We found this adit in the riverbank opposite Calstock village last week, at high tide.  Alas, my phone ended up taking a rather blurry pic, for it was evening and the shadows were long.  The passage looked like it went a good way in, and rose a little above the high tide mark.


According to the Heritage Gateway, the mine in the hillside above is the magnificently named Buttspill Mine, (also rather more boringly called Green Valley, or Tamar Valley mine) which still has surviving shafts and chimneys, and is part of the Bere Peninsula silver mines, which were in use at least from the medieval period, and possibly earlier: there's a Roman camp on the hillside opposite the mine on the other side of the river, and if the Romans knew the silver were there, they would certainly have been interested, but I don't think anyone knows for sure if they did.

Buttspill mine was opened in late 17th century and worked until late 19th century.

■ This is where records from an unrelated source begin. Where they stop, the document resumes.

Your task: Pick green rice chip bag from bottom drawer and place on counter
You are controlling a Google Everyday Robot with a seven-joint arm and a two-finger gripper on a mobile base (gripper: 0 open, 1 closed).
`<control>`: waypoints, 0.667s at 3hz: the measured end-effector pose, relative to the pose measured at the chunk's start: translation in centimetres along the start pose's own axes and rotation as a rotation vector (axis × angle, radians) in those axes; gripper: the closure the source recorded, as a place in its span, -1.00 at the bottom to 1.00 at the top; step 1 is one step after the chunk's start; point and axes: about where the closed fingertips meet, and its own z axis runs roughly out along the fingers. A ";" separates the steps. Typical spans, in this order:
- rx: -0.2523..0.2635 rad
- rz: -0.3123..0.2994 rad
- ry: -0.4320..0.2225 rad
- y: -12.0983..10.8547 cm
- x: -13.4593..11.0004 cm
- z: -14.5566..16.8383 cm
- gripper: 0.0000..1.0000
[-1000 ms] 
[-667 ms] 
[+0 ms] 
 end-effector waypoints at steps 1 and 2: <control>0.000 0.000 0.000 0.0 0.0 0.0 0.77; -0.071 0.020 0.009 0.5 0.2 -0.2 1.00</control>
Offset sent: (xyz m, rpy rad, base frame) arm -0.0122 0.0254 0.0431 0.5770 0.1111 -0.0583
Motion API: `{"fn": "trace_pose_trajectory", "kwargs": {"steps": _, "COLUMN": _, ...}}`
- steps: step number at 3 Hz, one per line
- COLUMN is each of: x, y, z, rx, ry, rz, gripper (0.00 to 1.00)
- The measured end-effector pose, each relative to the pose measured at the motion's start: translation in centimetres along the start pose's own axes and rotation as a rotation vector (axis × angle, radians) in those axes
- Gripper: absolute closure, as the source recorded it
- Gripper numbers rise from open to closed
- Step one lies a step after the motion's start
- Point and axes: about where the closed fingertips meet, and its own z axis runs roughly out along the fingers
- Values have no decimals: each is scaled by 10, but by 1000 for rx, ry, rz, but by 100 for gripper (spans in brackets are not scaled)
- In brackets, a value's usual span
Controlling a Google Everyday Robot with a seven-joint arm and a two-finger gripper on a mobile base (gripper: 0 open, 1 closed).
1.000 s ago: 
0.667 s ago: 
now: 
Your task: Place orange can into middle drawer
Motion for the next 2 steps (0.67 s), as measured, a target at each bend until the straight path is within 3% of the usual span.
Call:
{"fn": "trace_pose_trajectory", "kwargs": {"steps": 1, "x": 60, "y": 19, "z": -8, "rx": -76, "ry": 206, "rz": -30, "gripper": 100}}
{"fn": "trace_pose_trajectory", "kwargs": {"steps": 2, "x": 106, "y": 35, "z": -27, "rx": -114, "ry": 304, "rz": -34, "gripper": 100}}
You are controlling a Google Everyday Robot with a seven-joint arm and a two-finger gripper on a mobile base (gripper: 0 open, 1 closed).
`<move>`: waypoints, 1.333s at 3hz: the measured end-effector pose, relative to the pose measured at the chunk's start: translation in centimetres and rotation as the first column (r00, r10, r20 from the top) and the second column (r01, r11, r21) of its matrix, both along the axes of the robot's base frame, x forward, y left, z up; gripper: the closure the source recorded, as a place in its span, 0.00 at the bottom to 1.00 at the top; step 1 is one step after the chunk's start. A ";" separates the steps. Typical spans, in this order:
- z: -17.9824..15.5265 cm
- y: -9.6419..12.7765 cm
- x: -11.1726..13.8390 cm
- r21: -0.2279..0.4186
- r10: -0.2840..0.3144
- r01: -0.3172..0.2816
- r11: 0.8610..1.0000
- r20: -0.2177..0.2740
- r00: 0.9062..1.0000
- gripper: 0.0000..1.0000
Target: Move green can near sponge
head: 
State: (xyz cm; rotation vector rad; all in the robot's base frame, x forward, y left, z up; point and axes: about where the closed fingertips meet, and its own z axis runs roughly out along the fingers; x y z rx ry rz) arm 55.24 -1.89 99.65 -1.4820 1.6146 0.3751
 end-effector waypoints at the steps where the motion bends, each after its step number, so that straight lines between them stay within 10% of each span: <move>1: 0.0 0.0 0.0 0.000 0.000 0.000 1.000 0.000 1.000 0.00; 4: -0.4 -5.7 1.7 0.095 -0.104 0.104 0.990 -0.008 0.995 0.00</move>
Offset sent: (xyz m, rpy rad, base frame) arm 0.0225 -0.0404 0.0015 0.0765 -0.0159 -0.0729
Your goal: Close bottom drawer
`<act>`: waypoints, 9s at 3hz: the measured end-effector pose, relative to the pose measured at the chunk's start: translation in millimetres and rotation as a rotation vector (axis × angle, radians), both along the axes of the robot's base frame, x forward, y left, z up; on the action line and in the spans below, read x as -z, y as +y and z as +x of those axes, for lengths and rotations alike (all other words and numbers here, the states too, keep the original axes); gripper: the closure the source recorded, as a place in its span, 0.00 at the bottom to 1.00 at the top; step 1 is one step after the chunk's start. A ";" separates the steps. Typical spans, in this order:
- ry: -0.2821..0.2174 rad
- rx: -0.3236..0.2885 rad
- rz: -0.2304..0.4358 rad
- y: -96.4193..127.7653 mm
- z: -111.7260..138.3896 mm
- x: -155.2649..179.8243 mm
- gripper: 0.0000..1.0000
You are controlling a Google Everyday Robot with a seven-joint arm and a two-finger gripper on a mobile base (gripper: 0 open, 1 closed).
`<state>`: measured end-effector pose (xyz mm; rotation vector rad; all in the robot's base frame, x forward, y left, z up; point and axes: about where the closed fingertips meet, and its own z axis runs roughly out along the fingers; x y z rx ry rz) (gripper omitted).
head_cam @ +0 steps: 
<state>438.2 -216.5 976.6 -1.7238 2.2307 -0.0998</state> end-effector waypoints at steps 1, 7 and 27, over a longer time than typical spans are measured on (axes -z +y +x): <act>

Heritage Gateway also says:

At the northern end of the eastern silver lode lies Buttspill Mine. Said to have been worked in Elizabethan times and operated intermittently throughout the 19th century under a variety of names. At the turn of that century it formed part of the Old Bere mines. In 1843 it was re-worked as the Green Valley Mine but changed hands shortly after and was re-named Wheal Fancy. In 1855 it was re-opened as Bere Alston United and a smelting furnace erected. At this time, attention was turned to the mine's reserves of fluorspar. Output records for both silver and fluorspar exist for the 1870's and, under the name of Tamar Valley, fluorspar was again produced during the mid 1880's.